The first solution we are going to address is the recursive CTE solution.  The CTE solution works in SQL Server 2005 and greater.  I have placed comments to help explain what each step of the CTE is doing.  Essentially, what occurs is the anchor query is joined to the Manager Employee Id and the recursive element then walks down the hierarchy based on the relationship between Employee Id and Manager Employee Id. For example,  The CEO has an Employee Id of 1.  The anchor query selects the CEO’s employee Id (1) and then this employee id to join onto the Employee Hierarchy table, using the Manager Employee Id column.  Once the the optimizer has the second employee id (2), it uses the second Employee Id to find all employees that employee id manages. Essentially, the query starts from the anchor Employee Id and walks its way to the end of the table, returning all the child employees.  Because of the nature of recursion, a recursive CTE can sometimes be inefficient.  To optimize recursive CTEs one should have the proper indexing  in place and try to limit the amount of data, in the recursive construct.

;WITH cte AS
(
--This is the anchor query
SELECT eh.employeeid, eh.ManagerEmployeeId, 0 AS Position_Depth --default level of the root employee
FROM dbo.Employee_Hierarchy_2005 eh
WHERE eh.[ManagerEmployeeId] IS NULL --get the root level (CEO)
    
UNION ALL --this joins the anchor query and appends the below query results
 
SELECT eh.employeeid, eh.ManagerEmployeeId,    cte.Position_Depth + 1 AS Position_Depth --For each depth, increment by 1
FROM dbo.Employee_Hierarchy_2005 eh INNER JOIN [cte] ON eh.ManagerEmployeeId = cte.EmployeeId --join the anchor to employee hierarchy
)
SELECT cte.EmployeeId, e.FName, e.MInitial,    e.LName, cte.[ManagerEmployeeId], p.Position, cte.Position_Depth
FROM cte
INNER JOIN [dbo].[Employee] e ON e.[EmployeeId] = cte.[EmployeeId] --get the employee details
INNER JOIN [dbo].[Employee_Position] ep ON e.[EmployeeId] = ep.[EmployeeId] --get the employee positions
INNER JOIN [dbo].[Positions] p ON ep.[PositionId] = p.[PositionId] --get the employee position description 

Results:

image

Next we will take a look at the new Hierarchy Id data type.  The Hierarchy Id data type is only available in SQL Server 2008.  The Hierarchy Id data type is a binary representation of a hierarchy structure. Hierarchy Id can be a very compact and effective method to store hierarchal data.  More information about the hierarchy id data type can be found in BOL and in this great SSC article, http://www.sqlservercentral.com/articles/SQL+Server+2008/62204/.

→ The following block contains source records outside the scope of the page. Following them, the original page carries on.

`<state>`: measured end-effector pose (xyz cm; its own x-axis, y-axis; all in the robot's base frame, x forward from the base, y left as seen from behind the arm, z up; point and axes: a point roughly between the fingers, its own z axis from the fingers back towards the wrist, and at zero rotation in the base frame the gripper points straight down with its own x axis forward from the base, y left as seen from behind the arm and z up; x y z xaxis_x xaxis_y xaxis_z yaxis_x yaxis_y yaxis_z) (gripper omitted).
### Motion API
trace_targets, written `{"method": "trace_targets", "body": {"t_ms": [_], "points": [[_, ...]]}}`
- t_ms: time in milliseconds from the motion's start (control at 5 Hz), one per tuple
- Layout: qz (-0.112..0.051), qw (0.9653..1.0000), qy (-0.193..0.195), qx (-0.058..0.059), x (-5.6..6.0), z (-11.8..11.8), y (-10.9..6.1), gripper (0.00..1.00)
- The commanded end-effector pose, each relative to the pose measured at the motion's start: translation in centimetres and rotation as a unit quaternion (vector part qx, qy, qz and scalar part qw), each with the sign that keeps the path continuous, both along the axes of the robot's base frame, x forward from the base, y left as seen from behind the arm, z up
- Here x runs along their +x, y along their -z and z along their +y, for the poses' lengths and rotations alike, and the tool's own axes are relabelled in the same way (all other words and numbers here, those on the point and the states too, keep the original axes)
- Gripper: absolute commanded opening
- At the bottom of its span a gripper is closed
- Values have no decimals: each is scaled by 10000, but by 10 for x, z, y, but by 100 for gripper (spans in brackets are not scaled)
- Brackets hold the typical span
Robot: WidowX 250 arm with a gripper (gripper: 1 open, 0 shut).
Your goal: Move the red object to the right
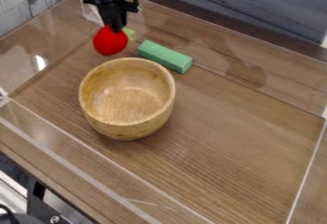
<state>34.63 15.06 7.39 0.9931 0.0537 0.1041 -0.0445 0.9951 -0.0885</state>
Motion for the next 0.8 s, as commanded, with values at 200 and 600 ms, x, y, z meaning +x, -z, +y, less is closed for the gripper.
{"method": "trace_targets", "body": {"t_ms": [200,600], "points": [[-271,9995,21,176,18,-4,-5,0],[-225,9990,340,163,22,-22,12,100]]}}
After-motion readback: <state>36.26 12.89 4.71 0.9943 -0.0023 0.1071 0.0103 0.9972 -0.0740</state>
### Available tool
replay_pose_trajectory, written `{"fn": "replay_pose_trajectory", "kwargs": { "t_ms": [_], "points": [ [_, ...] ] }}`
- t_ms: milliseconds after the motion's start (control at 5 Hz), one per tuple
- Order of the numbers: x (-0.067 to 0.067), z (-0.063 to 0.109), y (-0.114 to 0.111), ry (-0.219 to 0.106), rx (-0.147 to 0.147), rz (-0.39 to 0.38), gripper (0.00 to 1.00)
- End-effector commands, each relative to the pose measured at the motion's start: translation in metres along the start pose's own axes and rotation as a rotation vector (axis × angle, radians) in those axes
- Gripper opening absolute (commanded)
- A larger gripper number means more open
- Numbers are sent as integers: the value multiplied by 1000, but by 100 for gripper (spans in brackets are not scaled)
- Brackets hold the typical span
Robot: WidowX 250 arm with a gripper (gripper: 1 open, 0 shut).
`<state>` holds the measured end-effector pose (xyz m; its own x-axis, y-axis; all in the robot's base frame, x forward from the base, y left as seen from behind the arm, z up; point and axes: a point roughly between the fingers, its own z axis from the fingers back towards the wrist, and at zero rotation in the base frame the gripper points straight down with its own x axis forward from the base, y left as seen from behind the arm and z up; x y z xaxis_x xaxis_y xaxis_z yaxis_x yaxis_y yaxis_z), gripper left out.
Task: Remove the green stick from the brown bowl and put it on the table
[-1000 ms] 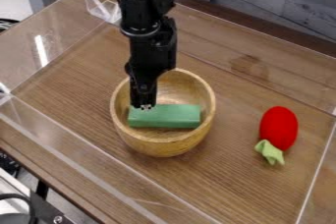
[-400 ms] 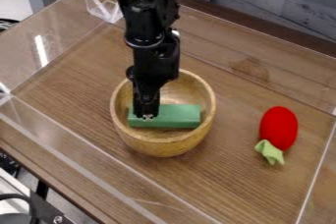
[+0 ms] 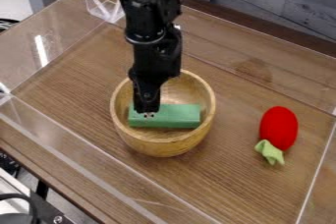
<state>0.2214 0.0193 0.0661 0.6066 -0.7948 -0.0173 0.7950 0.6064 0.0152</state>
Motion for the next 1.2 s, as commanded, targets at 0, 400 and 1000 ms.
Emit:
{"fn": "replay_pose_trajectory", "kwargs": {
  "t_ms": [0,400,1000],
  "points": [
    [3,3,3,-13,32,-13,100],
    [5,0,1,-10,38,-20,0],
    [8,18,-4,-26,81,-23,0]
  ]
}}
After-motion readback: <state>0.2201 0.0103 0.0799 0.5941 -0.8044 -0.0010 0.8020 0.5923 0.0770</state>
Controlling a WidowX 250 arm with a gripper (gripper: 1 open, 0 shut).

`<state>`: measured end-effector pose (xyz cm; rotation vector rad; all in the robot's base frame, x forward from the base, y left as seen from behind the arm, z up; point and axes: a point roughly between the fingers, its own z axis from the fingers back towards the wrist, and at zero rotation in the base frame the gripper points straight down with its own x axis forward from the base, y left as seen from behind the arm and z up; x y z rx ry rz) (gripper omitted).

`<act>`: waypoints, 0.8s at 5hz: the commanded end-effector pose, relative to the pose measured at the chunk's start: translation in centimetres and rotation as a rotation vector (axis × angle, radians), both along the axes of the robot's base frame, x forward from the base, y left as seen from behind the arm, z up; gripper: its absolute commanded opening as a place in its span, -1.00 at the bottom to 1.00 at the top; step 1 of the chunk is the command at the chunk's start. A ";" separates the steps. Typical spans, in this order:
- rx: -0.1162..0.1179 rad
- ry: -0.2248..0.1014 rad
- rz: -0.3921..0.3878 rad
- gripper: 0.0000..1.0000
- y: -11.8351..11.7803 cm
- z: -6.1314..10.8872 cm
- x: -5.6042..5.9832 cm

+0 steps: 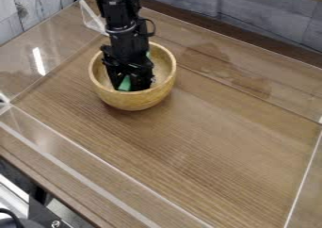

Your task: Move green object from inside the wooden bowl to the table next to it

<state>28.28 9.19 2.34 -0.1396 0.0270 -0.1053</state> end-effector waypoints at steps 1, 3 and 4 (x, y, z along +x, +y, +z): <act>-0.006 -0.007 0.071 -1.00 0.9 -0.2 0.8; -0.023 -0.002 0.105 -1.00 2.1 -0.7 1.5; -0.028 0.002 0.099 -1.00 2.4 -0.4 1.4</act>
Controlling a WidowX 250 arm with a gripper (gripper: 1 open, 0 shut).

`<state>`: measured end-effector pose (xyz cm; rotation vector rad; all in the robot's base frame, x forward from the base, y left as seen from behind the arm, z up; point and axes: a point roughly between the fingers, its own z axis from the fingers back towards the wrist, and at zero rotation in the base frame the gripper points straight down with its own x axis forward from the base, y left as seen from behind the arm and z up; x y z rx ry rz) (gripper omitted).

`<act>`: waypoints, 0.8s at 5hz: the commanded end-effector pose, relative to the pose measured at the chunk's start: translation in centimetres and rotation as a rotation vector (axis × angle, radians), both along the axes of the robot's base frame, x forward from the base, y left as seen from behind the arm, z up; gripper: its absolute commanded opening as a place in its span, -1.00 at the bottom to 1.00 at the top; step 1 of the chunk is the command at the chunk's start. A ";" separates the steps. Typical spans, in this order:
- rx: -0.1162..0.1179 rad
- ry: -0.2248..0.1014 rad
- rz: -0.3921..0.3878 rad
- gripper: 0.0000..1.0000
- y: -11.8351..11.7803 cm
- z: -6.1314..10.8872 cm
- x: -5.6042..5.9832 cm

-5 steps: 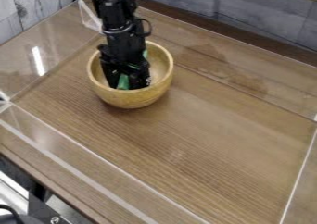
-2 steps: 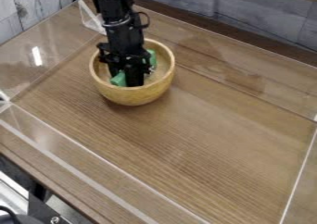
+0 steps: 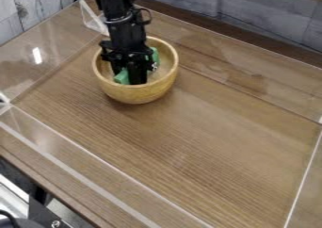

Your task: Move green object from inside the wooden bowl to the table next to it

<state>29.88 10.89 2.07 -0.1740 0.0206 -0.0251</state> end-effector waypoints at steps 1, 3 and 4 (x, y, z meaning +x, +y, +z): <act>0.001 0.005 0.013 -1.00 1.1 0.1 -0.3; -0.005 0.011 -0.062 -1.00 1.1 -0.3 -1.3; -0.007 0.017 -0.085 -1.00 1.9 -0.4 -1.4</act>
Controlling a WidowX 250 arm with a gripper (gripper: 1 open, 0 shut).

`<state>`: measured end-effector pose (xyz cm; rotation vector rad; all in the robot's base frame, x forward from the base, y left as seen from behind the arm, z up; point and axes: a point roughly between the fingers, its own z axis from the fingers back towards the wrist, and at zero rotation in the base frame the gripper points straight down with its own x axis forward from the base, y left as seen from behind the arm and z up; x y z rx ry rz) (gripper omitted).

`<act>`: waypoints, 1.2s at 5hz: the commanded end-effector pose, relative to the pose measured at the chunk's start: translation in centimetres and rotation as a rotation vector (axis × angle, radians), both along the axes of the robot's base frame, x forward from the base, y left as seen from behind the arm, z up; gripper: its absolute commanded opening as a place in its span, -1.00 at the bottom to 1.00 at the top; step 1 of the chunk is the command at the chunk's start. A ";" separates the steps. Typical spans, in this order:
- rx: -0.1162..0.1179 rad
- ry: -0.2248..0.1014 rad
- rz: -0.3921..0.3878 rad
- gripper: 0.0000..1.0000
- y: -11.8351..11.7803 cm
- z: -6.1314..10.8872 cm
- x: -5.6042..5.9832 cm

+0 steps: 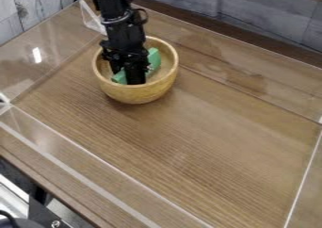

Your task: Move green object from inside the wooden bowl to the table next to it

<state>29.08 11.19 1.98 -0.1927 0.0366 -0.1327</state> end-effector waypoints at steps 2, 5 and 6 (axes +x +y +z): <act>0.010 0.022 0.060 -1.00 2.9 0.6 -2.0; -0.022 -0.005 0.165 -1.00 3.3 5.4 -3.5; -0.032 -0.059 0.186 -1.00 3.4 8.1 -3.2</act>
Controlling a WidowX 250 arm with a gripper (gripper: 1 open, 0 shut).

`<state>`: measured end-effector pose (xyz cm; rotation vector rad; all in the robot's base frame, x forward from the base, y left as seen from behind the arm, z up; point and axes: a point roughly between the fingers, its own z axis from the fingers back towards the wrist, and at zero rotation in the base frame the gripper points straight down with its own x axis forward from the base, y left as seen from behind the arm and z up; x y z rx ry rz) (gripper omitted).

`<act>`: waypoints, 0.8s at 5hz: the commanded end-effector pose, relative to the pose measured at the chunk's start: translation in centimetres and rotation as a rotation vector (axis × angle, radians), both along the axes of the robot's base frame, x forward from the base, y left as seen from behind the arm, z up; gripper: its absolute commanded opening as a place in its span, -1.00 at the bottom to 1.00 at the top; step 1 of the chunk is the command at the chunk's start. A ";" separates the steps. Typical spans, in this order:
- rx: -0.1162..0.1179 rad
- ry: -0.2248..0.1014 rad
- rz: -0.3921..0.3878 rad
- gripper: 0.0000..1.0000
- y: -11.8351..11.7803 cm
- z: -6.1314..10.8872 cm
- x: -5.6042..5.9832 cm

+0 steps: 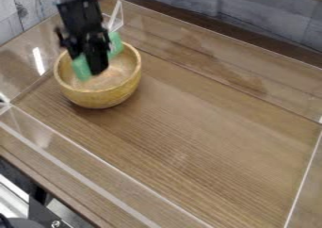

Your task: Move green object from inside the wooden bowl to the table next to it

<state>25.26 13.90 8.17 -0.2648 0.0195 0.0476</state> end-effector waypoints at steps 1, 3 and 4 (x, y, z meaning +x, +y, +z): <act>0.031 -0.106 0.023 -1.00 0.0 4.6 0.9; 0.005 -0.149 -0.027 -1.00 -3.4 7.9 1.1; -0.006 -0.155 -0.041 -1.00 -6.2 8.7 0.9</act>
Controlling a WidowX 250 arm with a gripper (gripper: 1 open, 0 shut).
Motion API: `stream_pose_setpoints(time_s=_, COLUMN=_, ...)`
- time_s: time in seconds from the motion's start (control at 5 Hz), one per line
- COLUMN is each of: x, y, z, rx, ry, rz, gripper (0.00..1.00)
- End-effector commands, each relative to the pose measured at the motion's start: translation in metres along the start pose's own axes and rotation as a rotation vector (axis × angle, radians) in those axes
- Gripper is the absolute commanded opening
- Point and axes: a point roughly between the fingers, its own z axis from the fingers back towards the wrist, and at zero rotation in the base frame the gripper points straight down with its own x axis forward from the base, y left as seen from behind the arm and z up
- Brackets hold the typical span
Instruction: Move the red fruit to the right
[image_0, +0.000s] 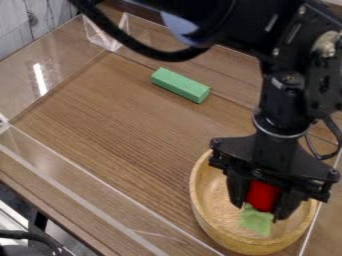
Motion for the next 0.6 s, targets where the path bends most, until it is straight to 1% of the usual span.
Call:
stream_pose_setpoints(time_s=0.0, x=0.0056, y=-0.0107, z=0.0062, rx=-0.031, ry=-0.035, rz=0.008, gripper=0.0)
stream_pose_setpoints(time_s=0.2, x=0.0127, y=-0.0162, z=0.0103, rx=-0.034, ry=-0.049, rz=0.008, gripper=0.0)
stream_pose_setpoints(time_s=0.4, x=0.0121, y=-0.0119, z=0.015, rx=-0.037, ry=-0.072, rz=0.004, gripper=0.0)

Let’s create a new hierarchal table for the hierarchy Id example. 

IF EXISTS(SELECT 1 FROM sys.tables WHERE NAME = 'Employee_Hierarchy_2008')
BEGIN
    DROP TABLE dbo.Employee_Hierarchy_2008;
END
GO
 
--Table to hold employee hierarchal data
CREATE TABLE dbo.Employee_Hierarchy_2008(
EmployeeId INT NOT NULL PRIMARY KEY REFERENCES dbo.[Employee](EmployeeId),
ManagerEmployeeId INT REFERENCES dbo.[Employee](EmployeeId),
EmpHierarchy HIERARCHYID
);
GO
 
CREATE NONCLUSTERED INDEX ncl_idx_Employe_Hierarchy_2008_EmpHierarchy ON [dbo].[Employee_Hierarchy_2008](EmpHierarchy) include(ManagerEmployeeId);
GO

We can now populate the new Employee_Hierarchal table.  We will need to use a recursive CTE to populate our Hierarchy Id column. The code to populate the new table is below.  We are using the GetDescendant built-in function to get the descendant of each employee we recursively select.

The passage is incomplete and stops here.